Uma vez que a saúde foi também considerada livre à iniciativa privada na Constituição de 1988, além dos problemas na gestão e no controle popular, outra contradição gritante apareceu nessa caminhada: o SUS não cobre, regularmente, o polo dinâmico do mercado de trabalho, cujos trabalhadores (setor privado e setor público) possuem maior capacidade de vocalização política – a exemplo da experiência do Estado de bem-estar social europeu – para consolidar o modelo de seguridade social.

Ora, sem reconhecer essa fragilidade, não avançamos objetivamente. As diretrizes constitucionais foram e são essenciais, porém insuficientes para garantir a hegemonia do SUS e a regulação substantiva do complexo médico-industrial e dos planos privados de saúde.

Para completar esse processo, será necessário reconstruir uma expressiva base de apoio social e parlamentar, combinando mobilização de massa com luta institucional, a partir de uma agenda de ‘reforma da reforma’, a um só tempo, mediada (as relações mercantis não serão extintas por decreto) e consensual (dentro do campo partidário democrático-popular e dentro do Estado em diálogo com a ‘multidão’).

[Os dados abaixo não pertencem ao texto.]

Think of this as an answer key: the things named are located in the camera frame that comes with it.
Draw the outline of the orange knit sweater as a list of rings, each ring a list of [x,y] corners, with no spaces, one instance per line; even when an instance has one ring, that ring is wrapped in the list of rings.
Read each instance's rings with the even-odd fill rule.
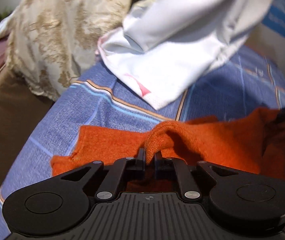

Contra o capital financeiro, esse bloco histórico deve convencer a sociedade quanto à superioridade do sistema universal de saúde no plano civilizatório, sem perder de vista a renegociação da dívida interna (redução dos encargos financeiros), a reforma tributária (progressiva), a reforma da mídia (democrática) e a reforma eleitoral (constituinte exclusiva e soberana do sistema político).

A realização dessa tarefa extraordinária tem um ponto de apoio importante na cultura socialista: o debate em torno da transição passa pela aplicação de certo capitalismo de Estado, que valorize a solidariedade entre as nações, a função social da propriedade, o planejamento e o mercado interno, desprivatizando o fundo público e incorporando a sociedade civil no processo decisório governamental.

Afinal de contas, o SUS é parte integrante de um novo modelo de desenvolvimento social na América Latina e sua implantação seguirá pari passu à redução da pobreza, da desigualdade, da violência social e dos baixos níveis educacionais e culturais no Brasil.

*  Carlos Octávio Ocké-Reis é Técnico de Planejamento e Pesquisa da Diretoria de Estudos e Políticas do Estado, das Instituições e da Democracia do Instituto de Pesquisa Econômica Aplicada (DIEST/IPEA).